Responding to the most serious questions we confront as a nation, the Bush administration can routinely be expected to hide, obfuscate and deceive. If credible information indicates that high-ranking government and military officials permitted and even encouraged the horrific abuse of foreign detainees, the administration assures us that a few bad soldiers can be blamed. If honest statistics indicate that the “war on terror” is achieving less than advertised, the administration buries the report in which those numbers are traditionally published.
Twice within a single week, in a telling coincidence, the administration displayed its dogged commitment to concealment. On April 15, the State Department admitted that it plans to withhold the data on terrorist incidents compiled for the annual, Congressionally mandated report, Patterns of Global Terrorism, which the department must release at the end of the month. And on April 22, the Army celebrated the first anniversary of the exposure of the Abu Ghraib scandal by announcing that an internal investigation had “exonerated” four senior officers responsible for military prisons in Iraq, despite previous findings of culpability.
In neither instance was the government’s soothing voice believable. In both instances, independent voices spoke out almost instantly to discredit the government’s bland assurances. In a free society, lying still incurs at least that much risk.

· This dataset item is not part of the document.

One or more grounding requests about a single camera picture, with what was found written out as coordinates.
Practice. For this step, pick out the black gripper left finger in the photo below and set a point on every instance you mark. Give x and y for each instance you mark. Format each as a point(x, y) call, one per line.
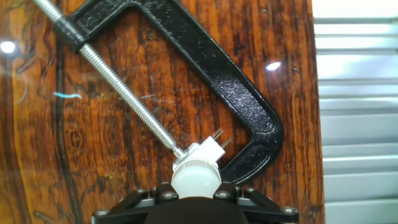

The Army’s effort to limit prosecution to a group of enlisted personnel-and to discipline only a single officer, Brig. Gen. Janis Karpinski-was thoroughly rebutted by a new report from the diligent, nonpartisan monitors at Human Rights Watch. Their detailed, 95-page report-titled Getting Away with Torture?-was released on April 24. It’s well worth reading in its entirety (www.hrw.org reports/2005/us0405/), but its essential message is that while justice is brought to bear on the miscreants at the bottom, a “wall of impunity” protects those at the top.
“Evidence is mounting that high-ranking U.S. civilian and military leaders-including Secretary of Defense Donald Rumsfeld, former CIA Director George Tenet, Lieutenant General Ricardo Sanchez, formerly the top U.S. commander in Iraq, and Major General Geoffrey Miller, the former commander of the prison camp at Guantanamo Bay, Cuba-made decisions and issued policies that facilitated serious and widespread violations of the law,” the report charges. “The circumstances strongly suggest that they either knew or should have known that such violations took place as a result of their actions. There is also mounting data that, when presented with evidence that abuse was in fact taking place, they failed to act to stem the abuse.”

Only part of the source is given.